Friday, April 26, 2024

Superintendent Victoria Greer at the temporary site of the Vassal Lane Upper School, which is getting a rebuilt campus and due for a new name. (Photo: Marc Levy)

WANTED: Someone of sterling character, with a passion for education who inspires students to excel, perhaps a distinguished local, state or national leader, who must be of African American descent, preferably a Black Cantabrigian, as the new namesake for Cambridge’s Vassal Lane Upper School.

Cambridge Public Schools and the School Committee set a high bar last week as they announced a process to rename the Vassal Lane Upper School.

The school is named for the Vassall family, which was prominent in Cambridge in the 18th century. Its wealth was built on profits from enslaved labor on plantations in Jamaica and in their Cambridge and Boston homes, and committee members have said it’s important to undo that racist past. In a renaming, “it would feel like a slight not not to acknowledge the black history tied to the Vassal name,” vice chair Rachel Weinstein said in October, initiating the search to unanimous agreement.

A school’s name should have “educational significance or inspiration,” and may honor “physical locations; geographical areas; distinguished local, state and national leaders whose names will lend dignity and stature to the school; or significant or pertinent events,” according to a school-naming policy adopted by the committee in May 2018.

The committee has “lots of ideas of who we want to honor,” Weinstein said in October, though members have not spoken publicly of their preferences.

One proposal being publicly discussed is to name the school after Darby Vassall, who had been “enslaved by the Vassal family” and “became a civil rights activist and advocate for universal education,” Weinstein noted on her website.

The process ahead

The district had a Dec. 31 deadline to describe a renaming process. On Jan. 13, superintendent Victoria Greer asked for more time to engage students and staff, said Sujata Wycoff, the district’s director of communications. An extension was granted until Feb. 7. Greer said she sent a renaming process and timeline proposal that beat the new deadline by about a week.

“All students and staff at VLUS learn about the history of the Vassal family and the school’s name in February, followed by exploring how buildings, schools and other municipal structures are named for people and what characteristics they think should be elevated when naming a school,” Greer said, explaining the timeline.

A small set of the school’s students will propose people that embody these characteristics and present a short list of names to the community in April, Greer said.

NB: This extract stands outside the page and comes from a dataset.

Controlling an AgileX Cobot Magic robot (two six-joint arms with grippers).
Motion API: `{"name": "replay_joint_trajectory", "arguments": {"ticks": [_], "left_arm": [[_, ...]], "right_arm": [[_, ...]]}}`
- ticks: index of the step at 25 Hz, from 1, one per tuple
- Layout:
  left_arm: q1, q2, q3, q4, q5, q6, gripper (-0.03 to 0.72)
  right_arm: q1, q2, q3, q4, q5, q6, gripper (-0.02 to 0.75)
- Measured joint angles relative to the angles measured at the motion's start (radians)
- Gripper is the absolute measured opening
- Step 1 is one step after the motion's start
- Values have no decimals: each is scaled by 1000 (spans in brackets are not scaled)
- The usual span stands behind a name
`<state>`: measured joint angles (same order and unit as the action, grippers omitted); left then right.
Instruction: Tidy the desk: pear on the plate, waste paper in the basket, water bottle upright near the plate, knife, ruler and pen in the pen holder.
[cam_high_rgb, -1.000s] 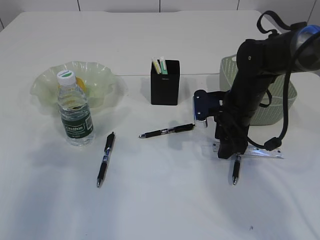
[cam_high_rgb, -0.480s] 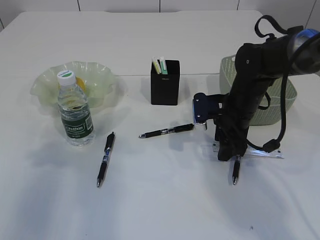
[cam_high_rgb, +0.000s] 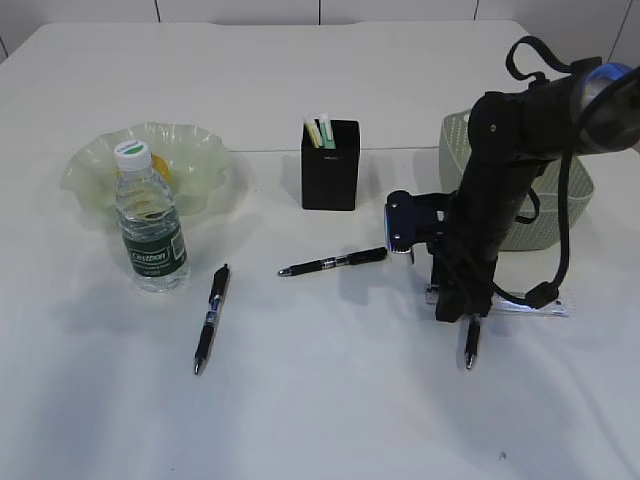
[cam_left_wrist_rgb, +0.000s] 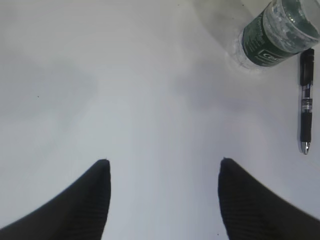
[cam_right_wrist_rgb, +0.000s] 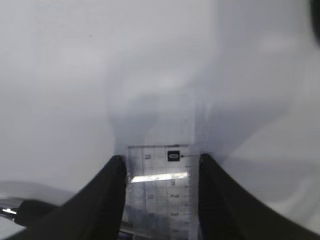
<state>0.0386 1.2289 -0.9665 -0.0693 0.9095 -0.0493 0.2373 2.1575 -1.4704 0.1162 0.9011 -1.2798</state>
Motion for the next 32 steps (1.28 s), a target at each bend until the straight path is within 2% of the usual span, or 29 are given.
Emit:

School families and community members may participate in a “parallel process” during the semester.

The school’s community will review the list and the reasons for each person’s inclusion, and a select group of students and staff will present recommendations – in writing and possibly in person – to the School Committee on June 6.

The district is “open to any feedback” on the renaming process, Greer said.

School Committee decides

Member David Weinstein (no relation to Rachel Weinstein) suggested that coordinating with city plans to rename streets and buildings would ensure transparency during the process and that student and community expectations are clear. “I think it’s critically important that we have that student input and that community input,” David Weinstein said. “I just don’t want to mislead anybody about where the decisions can be made.”

“At the end of the day, we will be turning over a list and then the School Committee has the right and the responsibility to then decide what to do from there from that point forward,” Greer said. 

The committee should schedule first and second readings – required during deliberation of policy changes – when the school’s community submits its recommendation, so the broader community has a chance to weigh in, Rachel Weinstein said.

The building-naming policy adopted in 2018 calls a naming “an important matter that deserves thoughtful attention.”

“Personal prejudice or favoritism, political pressure or temporary popularity should not be an influence in choosing a school name,” the policy says.